- Born: 26 July 1940 Nazi Germany
- Died: 17 May 2017 (aged 76)
- Occupations: Historian, author, editor

Academic background
- Alma mater: Free University Berlin

Academic work
- Era: 20th century
- Institutions: Military History Research Office (MGFA)
- Main interests: Modern European history^{[broken anchor]}, military history, historiography
- Notable works: Germany and the Second World War

= Gerhard Schreiber =

German military historian

Gerhard Schreiber (26 July 1940 – 17 May 2017) was a German military historian who specialised in the German–Italian relations during the Nazi era. He was a widely published author on the history of World War II and Nazi Germany. Schreiber was a long-term researcher at the Military History Research Office (MGFA) and contributor to two volumes of the seminal series Germany and the Second World War from the MGFA.

==Education and career==
Schreiber studied history and art history at the University of Hamburg. He earned his PhD in 1978 with a study on the German-Italian relations from 1919 to 1944; his scientific advisor was historian . Schreiber was a researcher at the Military History Research Office (MGFA) from 1974 to 1996.

==Historian of Nazi Germany==
Schreiber conducted extensive research into the German-Italian relations prior and during World War II, including the fate of the Italian soldiers interned by Germany after the occupation of the country by Germany in 1943. His 1990 book Deutsche Kriegsverbrechen in Italien 1943/45. Geschraten, Verachtet, vergessen" [The Italian Military Internees in the German Sphere, 1943 to 1945: Betrayed, Despised, Forgotten] is considered a standard work on the topic. Schreiber was one of the first German historians to write about the Waffen-SS and Wehrmacht crimes in Italy, including the Sant'Anna di Stazzema massacre, in his work Deutsche Kriegsverbrechen in Italien. Täter, Opfer, Strafverfolgung [German War Crimes in Italy—Culprits, Victims, Prosecution].

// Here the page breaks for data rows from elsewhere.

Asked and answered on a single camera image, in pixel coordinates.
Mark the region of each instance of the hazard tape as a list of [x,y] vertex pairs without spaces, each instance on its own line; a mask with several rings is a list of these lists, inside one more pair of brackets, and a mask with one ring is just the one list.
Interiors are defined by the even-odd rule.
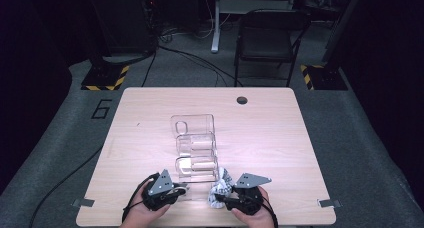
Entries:
[[[314,68],[324,68],[323,66],[315,65],[315,66],[309,66]],[[306,65],[300,65],[300,70],[302,71],[303,78],[305,80],[306,86],[308,87],[308,90],[315,90],[314,85],[312,84],[311,77],[308,73],[308,66]]]
[[127,74],[127,71],[129,70],[129,68],[130,68],[129,66],[126,66],[122,69],[118,80],[116,81],[115,85],[113,85],[113,86],[81,86],[81,90],[92,90],[92,91],[119,90],[122,83],[124,83],[125,75]]

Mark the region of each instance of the human hand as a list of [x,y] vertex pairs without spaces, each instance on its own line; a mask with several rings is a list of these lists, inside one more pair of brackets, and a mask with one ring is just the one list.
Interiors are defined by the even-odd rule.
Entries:
[[[141,193],[146,188],[148,183],[149,182],[146,182],[138,190],[137,194],[134,196],[134,199],[131,202],[131,205],[134,205],[142,201]],[[171,205],[168,204],[157,211],[152,211],[152,210],[149,210],[143,203],[135,205],[133,208],[130,209],[127,217],[125,218],[124,222],[122,223],[120,227],[121,228],[146,228],[150,225],[150,223],[157,220],[159,217],[163,216],[165,212],[168,211],[169,207],[171,207]]]
[[[264,204],[268,208],[271,208],[270,204],[267,202],[269,201],[268,193],[262,187],[258,186],[258,188],[262,194],[262,197],[264,198]],[[231,209],[231,212],[237,219],[248,225],[249,228],[274,228],[274,221],[272,216],[264,207],[261,207],[261,209],[252,216],[244,214],[237,208]]]

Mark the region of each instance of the transparent acrylic box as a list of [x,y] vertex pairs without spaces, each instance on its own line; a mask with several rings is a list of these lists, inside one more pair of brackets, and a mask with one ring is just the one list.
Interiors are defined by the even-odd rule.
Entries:
[[175,115],[171,117],[171,128],[176,140],[179,182],[189,189],[182,200],[205,200],[219,179],[214,117]]

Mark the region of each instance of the black cable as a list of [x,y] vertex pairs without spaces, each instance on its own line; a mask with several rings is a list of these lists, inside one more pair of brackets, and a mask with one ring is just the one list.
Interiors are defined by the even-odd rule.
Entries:
[[208,69],[208,70],[211,70],[211,71],[215,72],[215,74],[216,74],[215,87],[218,84],[218,78],[219,77],[221,77],[221,79],[224,82],[225,86],[228,87],[227,82],[225,82],[224,77],[222,77],[222,75],[218,71],[216,71],[215,69],[210,68],[210,67],[207,67],[207,66],[204,66],[203,64],[198,63],[197,61],[193,60],[190,56],[187,56],[185,54],[181,54],[181,53],[177,53],[177,54],[180,55],[180,56],[182,56],[182,57],[184,57],[184,58],[186,58],[187,60],[189,60],[189,61],[191,61],[191,62],[193,62],[193,63],[195,63],[195,64],[197,64],[197,65],[199,65],[199,66],[201,66],[203,68],[205,68],[205,69]]
[[153,59],[150,62],[149,68],[147,68],[147,72],[146,72],[146,75],[144,76],[144,80],[143,80],[143,83],[141,84],[141,87],[144,87],[144,84],[146,83],[146,80],[147,80],[147,76],[149,75],[150,69],[152,68],[152,65],[155,59],[156,59],[156,51],[153,53]]
[[225,72],[225,71],[221,70],[220,68],[218,68],[217,66],[215,66],[215,65],[214,65],[214,64],[212,64],[211,62],[209,62],[209,61],[207,61],[207,60],[205,60],[205,59],[203,59],[203,58],[201,58],[201,57],[199,57],[199,56],[196,56],[196,55],[193,55],[193,54],[190,54],[190,53],[184,52],[184,51],[179,51],[179,50],[174,50],[174,49],[171,49],[171,48],[163,47],[163,46],[161,46],[161,45],[159,45],[158,47],[159,47],[159,48],[161,48],[161,49],[163,49],[163,50],[172,51],[172,52],[175,52],[175,53],[178,53],[178,54],[184,54],[184,55],[191,56],[191,57],[193,57],[193,58],[195,58],[195,59],[197,59],[197,60],[199,60],[199,61],[204,62],[205,64],[208,64],[209,66],[213,67],[214,69],[219,70],[220,72],[224,73],[225,75],[227,75],[227,76],[229,76],[230,78],[232,78],[232,79],[234,79],[234,80],[235,80],[235,77],[234,77],[234,76],[232,76],[232,75],[228,74],[227,72]]
[[265,197],[262,197],[262,199],[264,199],[268,203],[269,207],[267,205],[265,205],[263,202],[261,203],[261,202],[255,200],[255,199],[253,199],[250,196],[244,196],[244,197],[249,199],[250,201],[256,203],[256,204],[261,205],[263,208],[265,208],[265,210],[267,210],[269,212],[269,214],[271,215],[272,222],[274,223],[274,227],[278,228],[277,216],[275,215],[274,210],[272,209],[271,203],[269,203],[269,201]]
[[87,164],[91,159],[94,158],[94,156],[97,155],[97,153],[99,153],[99,151],[102,150],[103,147],[100,147],[98,150],[96,150],[96,152],[94,152],[93,155],[91,155],[86,161],[84,161],[84,163],[82,163],[80,166],[78,166],[75,170],[73,170],[69,175],[67,175],[65,178],[63,178],[61,181],[59,181],[59,183],[57,183],[44,197],[43,199],[40,201],[40,203],[38,203],[37,208],[35,209],[34,213],[32,214],[31,217],[31,221],[29,223],[29,227],[31,228],[32,225],[34,224],[34,220],[35,217],[37,216],[38,210],[41,208],[41,206],[43,205],[44,201],[46,201],[46,199],[60,186],[63,184],[63,182],[65,182],[69,177],[71,177],[73,174],[75,174],[75,172],[77,172],[79,169],[81,169],[85,164]]
[[107,62],[111,63],[112,65],[123,65],[123,66],[125,66],[125,65],[131,65],[131,64],[140,62],[142,60],[145,60],[146,58],[150,57],[150,55],[151,54],[148,54],[148,55],[143,56],[143,57],[139,57],[139,58],[135,58],[135,59],[131,59],[131,60],[126,60],[126,61],[120,61],[120,62],[109,62],[109,61],[107,61]]
[[135,197],[135,195],[137,194],[137,192],[140,190],[140,188],[148,181],[148,180],[150,180],[150,179],[153,179],[153,178],[155,178],[155,177],[157,177],[158,176],[158,174],[152,174],[152,175],[150,175],[149,177],[147,177],[146,179],[144,179],[144,181],[142,181],[138,186],[137,186],[137,188],[135,189],[135,191],[134,191],[134,193],[132,194],[132,196],[131,196],[131,198],[130,198],[130,201],[128,201],[128,205],[124,208],[124,213],[122,214],[122,222],[124,222],[124,220],[125,220],[125,218],[127,217],[127,215],[128,215],[128,213],[130,212],[130,210],[131,210],[131,208],[133,208],[134,206],[136,206],[136,205],[139,205],[139,204],[141,204],[141,203],[143,203],[144,201],[140,201],[140,202],[137,202],[137,203],[135,203],[135,204],[133,204],[133,205],[131,205],[131,202],[132,202],[132,200],[134,199],[134,197]]
[[171,43],[171,41],[173,40],[173,34],[175,34],[176,31],[178,31],[178,28],[171,28],[165,32],[162,32],[159,35],[159,39],[163,43]]
[[224,25],[224,24],[222,24],[221,26],[220,26],[220,29],[221,29],[221,31],[230,31],[230,30],[232,30],[234,28],[234,24],[233,24],[233,22],[232,21],[230,21],[230,24],[229,25]]

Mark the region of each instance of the wire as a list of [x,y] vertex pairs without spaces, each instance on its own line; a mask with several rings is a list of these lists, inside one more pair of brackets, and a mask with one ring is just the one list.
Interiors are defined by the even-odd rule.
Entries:
[[219,78],[218,75],[220,76],[220,74],[217,71],[215,71],[215,73],[216,73],[216,80],[215,80],[215,87],[216,87],[218,85],[218,78]]
[[170,28],[167,31],[163,31],[161,35],[159,35],[159,39],[163,43],[170,43],[172,41],[173,35],[176,33],[173,33],[174,31],[178,31],[178,28]]
[[135,197],[135,195],[137,194],[137,192],[140,190],[140,188],[148,181],[148,180],[150,180],[150,179],[154,179],[155,177],[158,177],[159,176],[159,174],[158,173],[155,173],[155,174],[152,174],[152,175],[150,175],[149,177],[147,177],[146,179],[144,179],[138,186],[137,186],[137,188],[135,189],[135,191],[133,192],[133,194],[131,195],[131,198],[130,198],[130,201],[128,202],[128,205],[123,209],[124,210],[124,213],[122,214],[122,222],[124,222],[124,220],[125,220],[125,218],[127,217],[127,215],[128,215],[128,212],[130,212],[130,210],[131,210],[131,208],[133,208],[134,206],[136,206],[136,205],[139,205],[139,204],[141,204],[141,203],[143,203],[144,201],[140,201],[140,202],[137,202],[137,203],[135,203],[135,204],[133,204],[133,205],[131,205],[131,202],[132,202],[132,200],[134,199],[134,197]]
[[[190,53],[184,52],[184,51],[179,51],[179,50],[174,50],[174,49],[171,49],[171,48],[163,47],[163,46],[160,46],[160,45],[159,45],[159,48],[161,48],[161,49],[163,49],[163,50],[167,50],[167,51],[175,52],[175,53],[177,53],[177,54],[179,54],[179,55],[181,55],[181,56],[185,57],[186,59],[191,60],[192,62],[194,62],[194,63],[196,63],[196,64],[198,64],[198,65],[200,65],[200,66],[202,66],[202,67],[204,67],[204,68],[206,68],[206,69],[210,69],[210,70],[215,71],[215,72],[216,72],[216,74],[218,74],[218,75],[222,78],[222,81],[224,82],[224,84],[225,84],[225,86],[226,86],[226,87],[228,87],[228,85],[227,85],[227,83],[226,83],[226,81],[225,81],[224,77],[223,77],[221,74],[219,74],[219,73],[217,72],[217,70],[218,70],[218,71],[220,71],[220,72],[222,72],[222,73],[224,73],[225,75],[227,75],[227,76],[229,76],[229,77],[231,77],[231,78],[233,78],[233,79],[234,79],[234,77],[233,77],[232,75],[230,75],[230,74],[228,74],[227,72],[225,72],[225,71],[221,70],[220,68],[218,68],[217,66],[215,66],[215,65],[214,65],[214,64],[212,64],[211,62],[209,62],[209,61],[207,61],[207,60],[205,60],[205,59],[203,59],[203,58],[201,58],[201,57],[199,57],[199,56],[196,56],[196,55],[193,55],[193,54],[190,54]],[[206,67],[206,66],[204,66],[204,65],[201,65],[201,64],[199,64],[199,63],[197,63],[197,62],[193,61],[193,60],[192,60],[192,58],[193,58],[193,59],[196,59],[196,60],[198,60],[198,61],[200,61],[200,62],[203,62],[204,64],[208,65],[209,67]]]
[[[210,16],[210,18],[211,18],[211,21],[213,20],[213,17],[212,17],[212,11],[211,11],[211,8],[209,7],[209,2],[208,2],[208,0],[205,0],[205,2],[206,2],[206,6],[208,7],[208,11],[209,11],[209,16]],[[197,36],[197,35],[195,35],[197,38],[199,38],[199,39],[204,39],[204,38],[206,38],[206,37],[208,37],[210,34],[212,34],[212,31],[213,31],[214,29],[213,29],[213,22],[211,22],[211,28],[209,29],[209,32],[208,32],[208,34],[206,34],[205,36]]]
[[263,202],[259,202],[259,201],[257,201],[257,200],[255,200],[255,199],[253,199],[252,197],[250,197],[250,196],[245,196],[247,199],[249,199],[250,201],[252,201],[252,202],[254,202],[254,203],[256,203],[256,204],[259,204],[259,205],[261,205],[263,208],[265,208],[265,210],[267,210],[268,212],[269,212],[269,214],[271,215],[271,218],[272,218],[272,222],[274,223],[274,227],[275,228],[278,228],[278,220],[277,220],[277,216],[275,215],[275,213],[274,213],[274,210],[272,209],[272,207],[271,207],[271,203],[269,203],[269,201],[265,198],[265,197],[263,197],[262,196],[262,199],[264,199],[264,200],[266,200],[266,202],[268,203],[268,206],[267,205],[265,205]]
[[231,14],[228,14],[227,17],[224,19],[224,21],[219,25],[219,28],[221,28],[221,26],[223,26],[225,24],[225,22],[228,20],[228,18],[230,17]]
[[148,57],[150,57],[150,55],[151,54],[149,53],[146,56],[134,58],[134,59],[131,59],[131,60],[119,61],[119,62],[110,62],[110,61],[107,61],[107,62],[110,63],[110,64],[113,64],[113,65],[131,65],[131,64],[134,64],[134,63],[137,63],[137,62],[140,62],[142,60],[147,59]]
[[152,68],[152,65],[155,59],[156,59],[156,51],[153,53],[153,59],[150,62],[149,68],[147,68],[147,72],[146,72],[146,75],[144,76],[144,80],[143,80],[143,83],[141,84],[141,87],[144,87],[144,84],[146,83],[146,80],[147,80],[147,76],[149,75],[150,69]]
[[84,163],[82,163],[80,166],[78,166],[75,170],[73,170],[71,173],[69,173],[69,175],[67,175],[65,178],[63,178],[61,181],[59,181],[59,183],[57,183],[44,197],[43,199],[40,201],[40,203],[38,203],[37,208],[35,208],[34,213],[32,214],[31,217],[31,221],[29,223],[29,227],[31,228],[32,225],[34,224],[34,220],[35,217],[37,216],[38,210],[41,208],[41,206],[43,205],[44,201],[46,201],[46,199],[60,186],[62,185],[69,177],[71,177],[73,174],[75,174],[75,172],[77,172],[79,169],[81,169],[85,164],[87,164],[91,159],[94,158],[94,156],[97,155],[97,153],[99,153],[102,150],[103,147],[100,147],[98,150],[96,150],[96,152],[94,152],[93,155],[91,155],[86,161],[84,161]]

Schreiber contributed to volumes III The Mediterranean, South-East Europe, and North Africa 1939–1942 and VIII The Eastern Front 1943-1944: The War in the East and on the Neighbouring Fronts of Germany and the Second World War. In Volume III, Schreiber focused on "Hitler's failure to establish true alliances rather than satellite relationships in which Germany always maintained the upper hand". Historian Mark Mazower called Volume III "definitive" and praised it for its "range and intellectual energy". He notes that the authors are widely read on the topics and are familiar with the existing controversies in the field, expertly guiding the reader through them.

==Selected works==
===In English===
- Germany and the Second World War
  - Vol. III: The Mediterranean, South-East Europe, and North Africa 1939–1942. With Bernd Stegemann and Detlef Vogel
  - Vol. VIII: The Eastern Front 1943–1944: The War in the East and on the Neighbouring Fronts. With Karl-Heinz Frieser, Klaus Schmider, Klaus Schönherr, Krisztián Ungváry, and Bernd Wegner

===In German===
- Revisionismus und Weltmachtstreben. Deutsche Verlags-Anstalt, Stuttgart 1978, ISBN 3-421-01851-0.
- Hitler-Interpretationen 1923–1983. Wissenschaftliche Buchgesellschaft, Darmstadt 1984, ISBN 3-534-07081-X.
- Die italienischen Militärinternierten im deutschen Machtbereich 1943 bis 1945. Verraten – Verachtet – Vergessen (= Beiträge zur Militärgeschichte. Band 28). Oldenbourg, München 1990, ISBN 3-486-55391-7.
- Deutsche Kriegsverbrechen in Italien. Täter, Opfer, Strafverfolgung. Beck, München 1996, ISBN 3-406-39268-7.
- Der Zweite Weltkrieg. Beck, München 2002, ISBN 3-406-44764-3. (5. Auflage 2013)
- Kurze Geschichte des Zweiten Weltkriegs. Beck, München 2005, ISBN 3-406-52953-4.